Back to 2020. I’ve completed my project. We’ve published our paper: On the use of linguistic similarities to improve Neural Machine Translation for African Languages. “… We propose a new dataset for African languages that provides parallel data for vernaculars not present in commonly used dataset like JW300. To exploit multilingualism, we first use a historical approach based on historical origins of these languages, their morphologies, their geographical and cultural distributions as well as migrations of population to identify similar vernaculars. We also propose a new metric to automatically evaluate similarities between languages. This new metric does not require word level parallelism like traditional methods but only paragraph level parallelism. We then show that performing Masked Language Modelling and Translation Language Modeling in addition to multi-task learning on a cluster of similar languages leads to a strong boost of performance in translating individual pairs inside this cluster. In particular, we record an improvement of 29 BLEU on the pair Bafia-Ewondo using our approaches compared to previous work methods that did not exploit multilingualism in any way…”

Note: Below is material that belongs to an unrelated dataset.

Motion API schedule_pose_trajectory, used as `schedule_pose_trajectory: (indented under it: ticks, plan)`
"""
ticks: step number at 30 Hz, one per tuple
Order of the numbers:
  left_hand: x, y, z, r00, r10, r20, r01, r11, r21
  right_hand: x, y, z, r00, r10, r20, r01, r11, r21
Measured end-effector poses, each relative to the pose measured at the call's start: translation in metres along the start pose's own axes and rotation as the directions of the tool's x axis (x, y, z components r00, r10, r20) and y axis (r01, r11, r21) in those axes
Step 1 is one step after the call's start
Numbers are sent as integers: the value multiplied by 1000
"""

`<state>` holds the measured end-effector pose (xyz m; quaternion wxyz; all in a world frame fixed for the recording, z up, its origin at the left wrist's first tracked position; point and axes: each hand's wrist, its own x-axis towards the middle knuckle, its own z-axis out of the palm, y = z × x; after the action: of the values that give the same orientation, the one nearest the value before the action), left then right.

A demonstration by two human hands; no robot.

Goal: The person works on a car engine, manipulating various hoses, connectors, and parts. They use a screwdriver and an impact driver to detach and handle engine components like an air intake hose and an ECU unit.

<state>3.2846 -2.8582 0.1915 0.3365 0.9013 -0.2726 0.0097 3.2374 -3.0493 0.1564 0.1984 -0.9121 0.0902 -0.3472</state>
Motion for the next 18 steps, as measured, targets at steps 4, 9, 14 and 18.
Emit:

I also did an internship at WL Research from July to December 2020, with Mohamed Hassan Kane [4]. We developed and deployed a ML solution that reviews end-user license agreements (EULA) for terms and conditions that are unacceptable to the government. I also work on supervised ML with Derivatives (Sobolev Training, Differential ML, SIREN …)

I made my first contact with Mila in February 2021. Many thanks to Dianbo Liu [5], who initiated me to research.

References

[1] National Advanced School of Engineering Yaounde (NASEY), Cameroon

[2] James Assiene Moudie is a Research Engineer at DeepMind today (2023)

[3] MLPC, Machine Learning Project Competition : NASEY students must use machine learning to solve a local problem in Africa.

[4] Mohamed Hassan Kane : see this video Independent AI Research in Africa: What role for the diaspora?

[5] Dianbo Liu was a postdoctoral researcher with Prof. Yoshua Bengio and led the Humanitarian AI team at the Mila-Quebec AI Institute.